NEWSTICKER

Menolak Jabatan KPK Diperpanjang

N/A • 17 May 2023 21:30

Komisi Pemberantasan Korupsi (KPK) membuat kontroversi lagi. Kali ini menyangkut upaya salah satu komisioner lembaga antirasuah itu yakni Nurul Ghufron. Uji materi tersebut diajukan Nurul sejak awal 2022 dan sidang perkaranya sedang berproses di MK. 

Awalnya Nurul mengajukan judicial review terhadap Pasal 29 huruf E UU No.19 Tahun 2019 Tentang KPK yang menggariskan bahwa usia minimal pimpinan KPK adalah 50 tahun. 

Dia juga menyoal Pasal 34 UU No.30 Tahun 2002 jo UU No.19 Tahun 2019 tentang periode jabatan pimpinan KPK. Dalam pasal itu, masa jabatan komisioner KPK ialah 4 tahun dan Nurul menuntut untuk disamakan dengan masa pemerintahan dan 12 lembaga lainnya yakni 5 tahun.

Uji materi terhadap undang-undang adalah hak setiap warga negara. Namun, hak hukum itu tak boleh digunakan suka-suka, asal-asalan, sekadar demi kepentingan pribadi. Apalagi untuk kepentingan politik tertentu. Lalu mengabaikan prinsip kepantasan dan kepatutan.

Harus kita katakan, motif dan tujuan itulah yang menonjol dari manuver Nurul. Dia mempersoalkan syarat usia minimal karena undang-undang lama dia tidak bisa lagi menyalonkan diri sebagai pimpinan KPK.

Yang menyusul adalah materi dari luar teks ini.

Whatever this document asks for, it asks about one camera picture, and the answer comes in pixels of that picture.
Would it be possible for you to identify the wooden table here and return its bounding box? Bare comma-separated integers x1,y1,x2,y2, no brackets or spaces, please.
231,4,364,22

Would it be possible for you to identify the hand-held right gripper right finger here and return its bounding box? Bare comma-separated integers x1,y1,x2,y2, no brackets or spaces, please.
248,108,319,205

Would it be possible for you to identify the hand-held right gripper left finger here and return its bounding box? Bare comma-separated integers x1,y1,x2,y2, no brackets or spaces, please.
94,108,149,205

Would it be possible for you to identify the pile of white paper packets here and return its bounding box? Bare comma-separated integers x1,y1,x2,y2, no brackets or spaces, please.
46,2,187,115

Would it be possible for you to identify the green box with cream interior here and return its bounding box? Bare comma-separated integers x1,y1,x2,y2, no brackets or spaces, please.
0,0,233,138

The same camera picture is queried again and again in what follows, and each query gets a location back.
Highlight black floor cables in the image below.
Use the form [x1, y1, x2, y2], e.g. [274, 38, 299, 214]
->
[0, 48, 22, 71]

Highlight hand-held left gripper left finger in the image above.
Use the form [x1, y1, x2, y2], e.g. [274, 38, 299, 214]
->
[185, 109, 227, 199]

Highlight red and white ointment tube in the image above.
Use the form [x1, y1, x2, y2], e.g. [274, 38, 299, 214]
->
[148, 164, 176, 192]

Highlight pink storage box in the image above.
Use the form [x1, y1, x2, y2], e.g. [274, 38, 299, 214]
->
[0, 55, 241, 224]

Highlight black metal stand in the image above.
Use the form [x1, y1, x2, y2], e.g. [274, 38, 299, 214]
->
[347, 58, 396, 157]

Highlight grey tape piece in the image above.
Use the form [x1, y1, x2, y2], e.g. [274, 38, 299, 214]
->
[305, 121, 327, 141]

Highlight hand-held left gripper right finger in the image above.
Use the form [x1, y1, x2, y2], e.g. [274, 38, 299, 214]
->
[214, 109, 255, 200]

Umur Ghufron pada 2023 atau saat masa jabatannya berakhir baru 49 tahun. Gugatan itu berkolerasi dengan masa jabatan pimpinan KPK. Jika MK mengabulkan gugatannya. Jika masa jabatan komisioner menjadi 5 tahun, maka Nurul bisa menyalonkan diri lagi nanti. Jelas sebagai pimpinan KPK Ia lebih mengutamakan kepentingan pribadi ketimbang kelembagaan.

Nurul terkesan telah mempertontonkan ke publik sifat rakus pada kekuasaan. Karena begitu menikmati, Ia tak ingin kekuasaannya di KPK segera berakhir.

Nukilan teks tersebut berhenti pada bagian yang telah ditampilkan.